By moving towards fuels produced by renewable and cleaner-burning biomass, we are recognizing that not all of our energy needs lie under the earth in wells and in mines. We are recognizing that our farmlands, our forests, can produce supertankers' worth of cleaner-burning fuels that will help stem the release of greenhouse gases that contribute to global warming.

Consider this: By the year 2020, it is estimated that the ethanol produced from biomass -- and this is not the ethanol that we produce today from the kernels of corn, but rather ethanol that will be produced from the entire corn plant, other types of plants -- this biomass, this ethanol produced from biomass, could replace 348 million barrels of imported oil. That means American farmers will have produced the equivalent of 158 foreign supertankers of energy.

And these new energy industries will also provide thousands of new jobs, generate $15 million to $20 million in new income for America's farmers, and give us cost-effective and renewable alternatives to the finite supply of fossil fuels.

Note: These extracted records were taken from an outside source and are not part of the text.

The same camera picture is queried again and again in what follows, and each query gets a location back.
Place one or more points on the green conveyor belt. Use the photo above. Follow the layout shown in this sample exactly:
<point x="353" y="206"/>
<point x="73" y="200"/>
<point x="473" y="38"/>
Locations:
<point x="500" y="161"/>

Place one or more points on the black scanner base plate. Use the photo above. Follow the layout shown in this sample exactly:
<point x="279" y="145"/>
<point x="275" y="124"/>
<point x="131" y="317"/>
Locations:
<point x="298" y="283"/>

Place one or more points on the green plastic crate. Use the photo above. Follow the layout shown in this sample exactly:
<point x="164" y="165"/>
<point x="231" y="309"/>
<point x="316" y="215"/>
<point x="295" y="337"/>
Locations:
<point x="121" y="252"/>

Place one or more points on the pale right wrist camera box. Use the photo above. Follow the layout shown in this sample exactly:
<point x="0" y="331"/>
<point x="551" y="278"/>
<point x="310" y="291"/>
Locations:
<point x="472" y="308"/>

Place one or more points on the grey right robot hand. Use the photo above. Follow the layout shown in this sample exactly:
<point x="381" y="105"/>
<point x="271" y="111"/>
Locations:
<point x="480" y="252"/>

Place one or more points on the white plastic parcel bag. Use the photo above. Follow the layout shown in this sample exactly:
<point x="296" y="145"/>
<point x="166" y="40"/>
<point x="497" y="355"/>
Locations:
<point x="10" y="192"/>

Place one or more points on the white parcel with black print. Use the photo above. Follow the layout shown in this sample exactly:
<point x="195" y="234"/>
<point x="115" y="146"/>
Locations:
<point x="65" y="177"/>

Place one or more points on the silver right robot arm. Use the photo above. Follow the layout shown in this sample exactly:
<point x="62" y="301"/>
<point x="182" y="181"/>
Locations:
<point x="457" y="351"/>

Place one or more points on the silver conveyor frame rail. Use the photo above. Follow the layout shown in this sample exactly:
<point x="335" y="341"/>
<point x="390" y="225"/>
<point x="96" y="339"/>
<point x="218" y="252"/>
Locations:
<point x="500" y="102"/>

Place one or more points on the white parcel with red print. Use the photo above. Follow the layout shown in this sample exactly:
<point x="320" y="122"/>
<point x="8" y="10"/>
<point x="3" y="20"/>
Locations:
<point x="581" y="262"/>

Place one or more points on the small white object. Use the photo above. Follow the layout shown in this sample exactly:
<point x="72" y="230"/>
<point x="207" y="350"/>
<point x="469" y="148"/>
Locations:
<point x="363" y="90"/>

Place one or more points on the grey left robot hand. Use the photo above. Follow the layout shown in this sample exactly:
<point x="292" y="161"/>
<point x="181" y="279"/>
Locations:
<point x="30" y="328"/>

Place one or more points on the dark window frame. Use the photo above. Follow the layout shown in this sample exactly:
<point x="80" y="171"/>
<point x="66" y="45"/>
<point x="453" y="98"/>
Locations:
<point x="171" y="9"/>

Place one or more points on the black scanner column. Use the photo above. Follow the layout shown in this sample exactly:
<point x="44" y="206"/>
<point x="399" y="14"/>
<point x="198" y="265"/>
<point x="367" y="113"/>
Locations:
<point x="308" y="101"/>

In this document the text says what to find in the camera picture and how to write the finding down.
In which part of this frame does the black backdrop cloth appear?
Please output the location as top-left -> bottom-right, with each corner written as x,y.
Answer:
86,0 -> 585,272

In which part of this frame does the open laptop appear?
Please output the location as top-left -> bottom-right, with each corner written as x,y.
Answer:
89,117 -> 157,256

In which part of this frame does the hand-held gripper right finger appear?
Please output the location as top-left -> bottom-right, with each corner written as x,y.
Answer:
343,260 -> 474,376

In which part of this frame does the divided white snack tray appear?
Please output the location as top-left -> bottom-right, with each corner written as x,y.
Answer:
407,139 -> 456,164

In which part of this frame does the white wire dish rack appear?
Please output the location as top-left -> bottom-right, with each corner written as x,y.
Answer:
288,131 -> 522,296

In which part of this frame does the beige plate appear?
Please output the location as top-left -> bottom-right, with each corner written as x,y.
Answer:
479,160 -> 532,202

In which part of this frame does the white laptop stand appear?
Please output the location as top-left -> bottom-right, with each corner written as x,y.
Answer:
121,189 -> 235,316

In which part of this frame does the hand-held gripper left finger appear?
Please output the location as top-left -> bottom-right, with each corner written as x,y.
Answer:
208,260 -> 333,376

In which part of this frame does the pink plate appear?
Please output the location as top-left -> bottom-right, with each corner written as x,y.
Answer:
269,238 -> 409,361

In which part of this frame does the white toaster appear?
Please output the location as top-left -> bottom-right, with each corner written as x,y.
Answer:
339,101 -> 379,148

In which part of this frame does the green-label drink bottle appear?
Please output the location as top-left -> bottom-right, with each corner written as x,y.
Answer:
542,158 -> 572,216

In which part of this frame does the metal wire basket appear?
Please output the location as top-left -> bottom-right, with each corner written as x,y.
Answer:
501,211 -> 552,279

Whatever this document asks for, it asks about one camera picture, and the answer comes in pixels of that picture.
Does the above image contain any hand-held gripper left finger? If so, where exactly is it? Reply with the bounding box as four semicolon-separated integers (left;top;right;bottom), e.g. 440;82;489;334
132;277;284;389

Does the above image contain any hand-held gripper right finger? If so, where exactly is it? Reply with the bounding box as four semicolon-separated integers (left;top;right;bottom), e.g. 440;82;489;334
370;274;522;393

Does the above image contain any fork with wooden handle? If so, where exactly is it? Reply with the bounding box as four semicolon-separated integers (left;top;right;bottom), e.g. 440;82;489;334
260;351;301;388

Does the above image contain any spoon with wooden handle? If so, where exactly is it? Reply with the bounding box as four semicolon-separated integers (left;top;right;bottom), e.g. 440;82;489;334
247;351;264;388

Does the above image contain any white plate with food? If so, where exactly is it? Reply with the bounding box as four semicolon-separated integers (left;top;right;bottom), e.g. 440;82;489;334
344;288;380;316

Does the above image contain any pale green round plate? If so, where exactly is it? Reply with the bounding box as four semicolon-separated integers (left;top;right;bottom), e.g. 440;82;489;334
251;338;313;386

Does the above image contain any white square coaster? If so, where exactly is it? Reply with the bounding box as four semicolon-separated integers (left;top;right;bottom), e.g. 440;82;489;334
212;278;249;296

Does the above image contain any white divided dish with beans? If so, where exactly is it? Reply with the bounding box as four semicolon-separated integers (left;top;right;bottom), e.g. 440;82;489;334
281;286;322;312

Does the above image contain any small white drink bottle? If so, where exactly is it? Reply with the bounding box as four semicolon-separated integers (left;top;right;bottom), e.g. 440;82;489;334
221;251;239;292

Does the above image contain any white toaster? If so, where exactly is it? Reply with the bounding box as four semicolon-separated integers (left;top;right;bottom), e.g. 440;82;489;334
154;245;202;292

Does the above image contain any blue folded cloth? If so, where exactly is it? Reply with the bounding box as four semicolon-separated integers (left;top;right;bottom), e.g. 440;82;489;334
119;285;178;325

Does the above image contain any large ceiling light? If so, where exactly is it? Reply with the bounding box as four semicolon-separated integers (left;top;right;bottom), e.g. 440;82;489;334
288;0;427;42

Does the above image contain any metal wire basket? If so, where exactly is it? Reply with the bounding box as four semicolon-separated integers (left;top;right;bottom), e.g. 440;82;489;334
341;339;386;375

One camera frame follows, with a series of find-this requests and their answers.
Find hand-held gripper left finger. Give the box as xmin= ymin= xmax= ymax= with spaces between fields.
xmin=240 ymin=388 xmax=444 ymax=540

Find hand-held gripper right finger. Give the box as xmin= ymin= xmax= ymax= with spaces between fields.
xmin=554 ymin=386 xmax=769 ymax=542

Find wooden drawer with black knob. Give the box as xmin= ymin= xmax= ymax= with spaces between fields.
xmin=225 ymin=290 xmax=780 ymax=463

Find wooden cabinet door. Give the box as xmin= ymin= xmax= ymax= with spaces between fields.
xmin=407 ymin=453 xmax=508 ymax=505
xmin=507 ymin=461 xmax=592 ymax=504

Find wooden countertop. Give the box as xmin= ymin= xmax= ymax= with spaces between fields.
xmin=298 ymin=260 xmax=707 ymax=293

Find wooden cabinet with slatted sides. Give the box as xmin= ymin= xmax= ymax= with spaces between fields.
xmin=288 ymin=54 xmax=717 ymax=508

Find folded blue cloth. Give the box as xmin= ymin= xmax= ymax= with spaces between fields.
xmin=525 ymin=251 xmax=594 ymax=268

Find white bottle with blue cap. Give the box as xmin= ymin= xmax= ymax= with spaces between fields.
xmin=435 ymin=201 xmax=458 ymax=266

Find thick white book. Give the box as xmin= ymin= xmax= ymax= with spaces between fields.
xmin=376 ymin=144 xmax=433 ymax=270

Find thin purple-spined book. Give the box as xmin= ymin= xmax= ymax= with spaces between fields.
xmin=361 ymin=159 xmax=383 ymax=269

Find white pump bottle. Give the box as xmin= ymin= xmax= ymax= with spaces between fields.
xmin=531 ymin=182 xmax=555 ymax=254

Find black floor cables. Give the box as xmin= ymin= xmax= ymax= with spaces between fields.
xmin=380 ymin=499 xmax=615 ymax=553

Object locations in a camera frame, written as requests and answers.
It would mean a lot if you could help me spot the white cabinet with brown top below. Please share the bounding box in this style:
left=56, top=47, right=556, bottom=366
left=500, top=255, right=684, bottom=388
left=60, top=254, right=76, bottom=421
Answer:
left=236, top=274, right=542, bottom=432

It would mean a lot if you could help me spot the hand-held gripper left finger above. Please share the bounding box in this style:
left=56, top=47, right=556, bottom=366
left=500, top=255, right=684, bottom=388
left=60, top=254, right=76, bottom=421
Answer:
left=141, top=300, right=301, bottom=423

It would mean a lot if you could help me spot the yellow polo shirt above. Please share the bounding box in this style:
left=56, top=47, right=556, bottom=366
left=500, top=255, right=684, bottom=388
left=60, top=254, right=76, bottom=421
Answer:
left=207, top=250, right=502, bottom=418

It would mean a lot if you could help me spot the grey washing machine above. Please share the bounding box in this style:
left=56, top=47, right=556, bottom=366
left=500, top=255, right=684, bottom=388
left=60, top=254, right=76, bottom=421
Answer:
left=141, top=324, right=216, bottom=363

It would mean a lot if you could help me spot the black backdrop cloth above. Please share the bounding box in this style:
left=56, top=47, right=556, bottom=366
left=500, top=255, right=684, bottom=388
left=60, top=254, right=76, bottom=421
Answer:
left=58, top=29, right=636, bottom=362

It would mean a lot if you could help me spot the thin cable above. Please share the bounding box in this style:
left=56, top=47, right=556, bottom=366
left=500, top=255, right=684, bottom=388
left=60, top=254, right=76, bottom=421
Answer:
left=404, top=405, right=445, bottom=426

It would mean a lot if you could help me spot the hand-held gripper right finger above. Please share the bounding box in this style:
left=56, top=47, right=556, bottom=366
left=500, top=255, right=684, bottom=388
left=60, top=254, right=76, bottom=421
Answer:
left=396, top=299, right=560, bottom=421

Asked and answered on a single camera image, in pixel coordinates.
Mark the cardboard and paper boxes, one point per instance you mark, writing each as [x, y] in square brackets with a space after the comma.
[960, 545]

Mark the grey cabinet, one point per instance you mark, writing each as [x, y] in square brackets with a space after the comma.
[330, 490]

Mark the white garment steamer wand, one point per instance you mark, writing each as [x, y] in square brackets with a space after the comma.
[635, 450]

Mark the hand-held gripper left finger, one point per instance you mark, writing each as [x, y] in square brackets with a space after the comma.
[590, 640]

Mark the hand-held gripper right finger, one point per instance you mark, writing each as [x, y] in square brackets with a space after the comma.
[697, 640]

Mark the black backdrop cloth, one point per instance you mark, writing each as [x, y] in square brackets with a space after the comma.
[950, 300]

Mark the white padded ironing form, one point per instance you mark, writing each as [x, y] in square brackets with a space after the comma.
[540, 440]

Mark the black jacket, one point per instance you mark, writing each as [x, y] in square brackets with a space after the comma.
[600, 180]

This administration, under the President, the Vice President's leadership, has shown time and time again that a healthy economy and a healthy environment are goals in concert, and with today's announcement, this administration lays the foundation for both the economy and the environment to work together, to flourish together in the century to come.

It is now my pleasure to introduce to you Dan Reicher, the Assistant Secretary from the Department of Energy for Energy Efficiency and Renewables.

Q With all this work? Do these things work?

ADMINISTRATOR BROWNER: Yes, absolutely. They're already working in some instances. Why don't we let Dan make a brief comment, and then we're happy to answer any questions.

ASSISTANT SECRETARY REICHER: Good afternoon. Today, in signing the bio-based products and bio-energy executive order, President Clinton leads the nation towards a cleaner and truly greener future. Bio-energy from agricultural and forest products and waste already meets about 3 percent of U.S. energy requirements, and the use of biomass for electric power, for fuels, has been increasing by 2 percent annually since 1990.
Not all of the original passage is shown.